Outro trabalho vencedor da edição do 2020 dos prêmios da ANM aborda as técnicas para transplante de fígado. De um grupo de médicos da Unidade de Transplante de Fígado, do Hospital Universitário Oswaldo Cruz, da Universidade do Estado de Pernambuco, o trabalho original acompanhou 87 pacientes submetidos ao procedimento, entre 2018 e janeiro de 2020. Foram analisadas duas técnicas cirúrgicas e diversos parâmetros entre os pacientes. Os resultados contribuem para indicar qual técnica gera menos instabilidade pós-cirurgica e que leva ao melhor funcionamento do enxerto após o transplante. Este trabalho venceu na categoria Prêmio Presidente José Cardoso de Moura Brasil.
História
Fundada no reinado do imperador D. Pedro I, a Academia Nacional de Medicina, de forma frequente, recebia D. Pedro II que, por mais de 50 anos, foi um assíduo ouvinte das conferências sobre ciência e saúde. Sua cadeira permanece no Salão Nobre da instituição, até os dias atuais. Com enfermidade avançada, no dia 30 de junho de 1889, presidiu pela última vez, a sessão de aniversário da instituição.
Em 2020, com a chegada da pandemia pelo novo coronavírus, suas habituais sessões científicas foram transferidas para o universo online, no qual o presidente Belfort estabeleceu uma agenda que aborda, prioritariamente, vários aspectos do SARS-CoV-2, desde março. Já os tradicionais chás acadêmicos foram suspensos pela primeira vez.
De 1829 a 2020, a Academia elegeu apenas um seleto grupo de 674 médicos brasileiros que ocupam uma das 100 cadeiras divididas entre as três Secções de Cirurgia, de Medicina e Ciências Aplicadas à Medicina, tendo Oswaldo Cruz, Carlos Chagas, Carlos Chagas Filho e mais recentemente Adib Jatene e Ivo Pintanguy como alguns dos seus ilustres membros titulares,
Histórias pitorescas recheiam a trajetória da Academia Nacional de Medicina como a entrada da primeira mulher, Marie Josephine Mathilde Durocher, eleita em 1871. Parisiense, veio para o Brasil aos sete anos e, já naturalizada, matriculou-se no curso de Partos da Faculdade de Medicina do Rio de Janeiro, em 1833. Para trabalhar como parteira e não sofrer descriminação, adotou uma indumentária masculinizada, vestindo-se de preto, com casaco, gravata, cartola e saia.
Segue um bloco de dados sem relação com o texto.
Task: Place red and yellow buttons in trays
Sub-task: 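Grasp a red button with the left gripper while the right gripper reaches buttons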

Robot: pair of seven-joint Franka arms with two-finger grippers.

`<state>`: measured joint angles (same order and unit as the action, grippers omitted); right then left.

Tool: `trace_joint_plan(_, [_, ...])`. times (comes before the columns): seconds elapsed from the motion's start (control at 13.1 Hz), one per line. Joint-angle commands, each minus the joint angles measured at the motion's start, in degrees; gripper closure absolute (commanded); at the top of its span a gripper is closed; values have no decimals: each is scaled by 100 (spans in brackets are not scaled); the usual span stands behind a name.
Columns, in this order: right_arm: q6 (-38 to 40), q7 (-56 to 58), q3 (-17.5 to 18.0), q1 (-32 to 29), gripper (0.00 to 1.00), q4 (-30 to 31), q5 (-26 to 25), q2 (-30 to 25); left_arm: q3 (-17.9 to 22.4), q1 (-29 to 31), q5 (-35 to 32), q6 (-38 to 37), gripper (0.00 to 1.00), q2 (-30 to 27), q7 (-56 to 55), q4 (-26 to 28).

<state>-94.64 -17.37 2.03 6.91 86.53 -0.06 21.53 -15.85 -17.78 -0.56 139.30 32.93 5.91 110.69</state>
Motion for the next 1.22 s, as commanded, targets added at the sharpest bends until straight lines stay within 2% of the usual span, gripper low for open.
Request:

Famosas também foram as atuações da Academia Nacional de Medicina nas campanhas de saneamento, vacinação e durante o enfrentamento de outras epidemias como a de febre amarela, no início do século passado, e a pandemia de 1917. Credenciais que atraem novos médicos para o seu Programa de Jovens Lideranças Médicas, coordenado pelos acadêmicos Marcello Barcinski, Eliete Bouskela e Antonio Egídio Nardi.